Desde as três da madrugada ele estava naquela casa, silencioso como um réptil, mantendo tudo sob controle. Baby passou mais uma vez à sala, para verificar a rua deserta, olhou-se novamente no espelho enorme, admirou o seu corpo nu, rígido, róseo, atlético e belo, dezessete anos refulgindo em graça, deviam ser assim os deuses gregos, pensou, sorriu, ajeitou os cabelos claros e cacheados, mandou para a sua imagem um beijo soprado com os dedos.

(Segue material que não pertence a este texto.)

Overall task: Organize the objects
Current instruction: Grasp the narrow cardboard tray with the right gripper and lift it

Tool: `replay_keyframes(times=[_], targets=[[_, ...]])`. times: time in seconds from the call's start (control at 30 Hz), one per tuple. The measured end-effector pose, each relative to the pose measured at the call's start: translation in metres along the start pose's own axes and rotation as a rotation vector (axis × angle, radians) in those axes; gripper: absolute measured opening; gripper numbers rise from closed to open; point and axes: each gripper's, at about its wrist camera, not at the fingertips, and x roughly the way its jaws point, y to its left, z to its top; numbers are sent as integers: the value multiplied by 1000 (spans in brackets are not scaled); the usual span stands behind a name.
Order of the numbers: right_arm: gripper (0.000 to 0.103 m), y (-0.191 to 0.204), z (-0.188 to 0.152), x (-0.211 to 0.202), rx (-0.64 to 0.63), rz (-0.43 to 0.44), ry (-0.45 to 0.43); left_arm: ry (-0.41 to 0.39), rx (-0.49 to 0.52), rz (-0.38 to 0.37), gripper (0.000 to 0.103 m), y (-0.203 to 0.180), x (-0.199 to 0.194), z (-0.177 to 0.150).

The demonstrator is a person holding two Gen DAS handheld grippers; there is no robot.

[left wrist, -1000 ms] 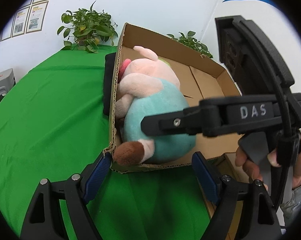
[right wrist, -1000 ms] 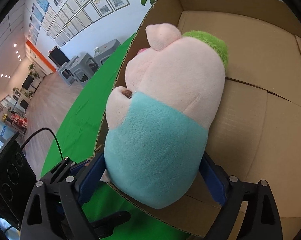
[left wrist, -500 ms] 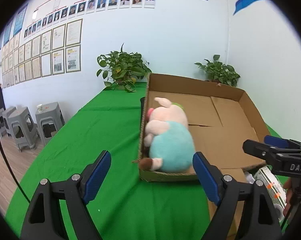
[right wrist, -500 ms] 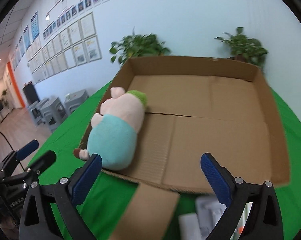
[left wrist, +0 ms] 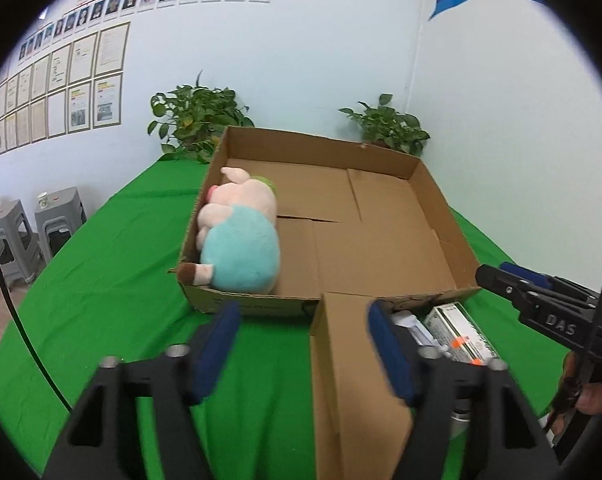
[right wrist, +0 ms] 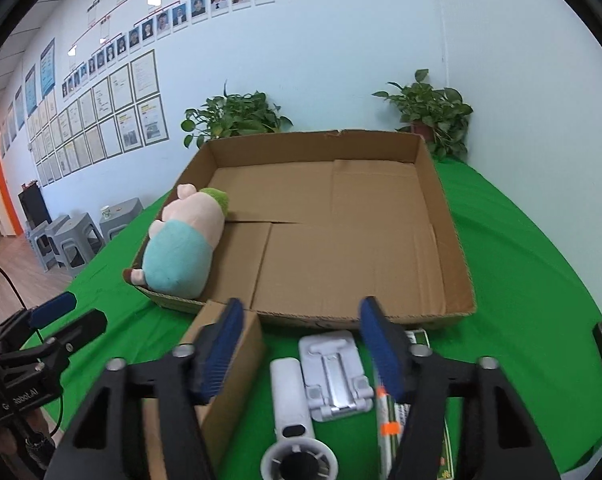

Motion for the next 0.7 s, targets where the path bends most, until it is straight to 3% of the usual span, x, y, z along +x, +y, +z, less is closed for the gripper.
replay_keyframes(times=[0.03,0.07,0.13,0.2,0.23,0.27,0.3,0.33,0.37,0.5,0.6,0.7], targets=[[26,-1,-4,0,-4,-12,0,9,17,-2,18,-4,2,0],[24,-3,-7,-2,-7,-16,2,18,34,5,3,-10,2,-2],[24,-7,-13,-2,-12,-15,16,23,48,-3,3,-17,6,-4],[32,-12,-19,-2,-11,-20,36,24,44,-39,3,-18,6,-4],[62,-14,-21,0,-4,-19,40,26,43,-36,8,-18,7,-4],[103,-18,-24,1,7,-13,37,33,39,-31,24,-17,8,-4],[101,-22,-28,1,14,-5,28,42,23,-37,36,-14,9,-4],[103,-22,-30,4,15,-4,39,48,-2,-52,61,-9,9,-4],[103,-24,-33,7,13,12,59,56,-43,-76,71,-2,8,-6],[103,-20,-47,11,10,134,131,158,-104,-171,71,14,15,-20],[103,-8,-63,13,-13,275,220,227,-107,-237,71,14,20,-36],[103,6,-76,8,-51,363,264,263,-102,-296,69,8,21,-48]])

Este era o oitavo assalto de sua vida. Baby Longfuck exultava de felicidade. Passou ao quarto dos pequenos, os dois corpinhos já mudavam de cor. Com eles, Baby tinha sido piedoso. Depois que amarrara o homem, a mulher e a empregada, deslizara para o quarto dos meninos e injetara rápido o veneno. Nenhum dos dois chegou a acordar, o pequenino apenas bateu a mão na agulha para espantar o que seria um mosquito. Baby esperou que morressem, acariciando os cabelos compridos dos pequenos. Quando tinha percebido que eles não respiravam, juntou-os numa só cama, cobriu-os com o lençol, acumulou os acolchoados num canto do quarto, beijou as duas testinhas frias e saiu. Fechou a porta, despiu-se, foi ao banheiro, lavou o rosto, penteou-se, beijou sua imagem no espelho, deixando uma marca de lábio, e dirigiu-se ao quarto da empregada.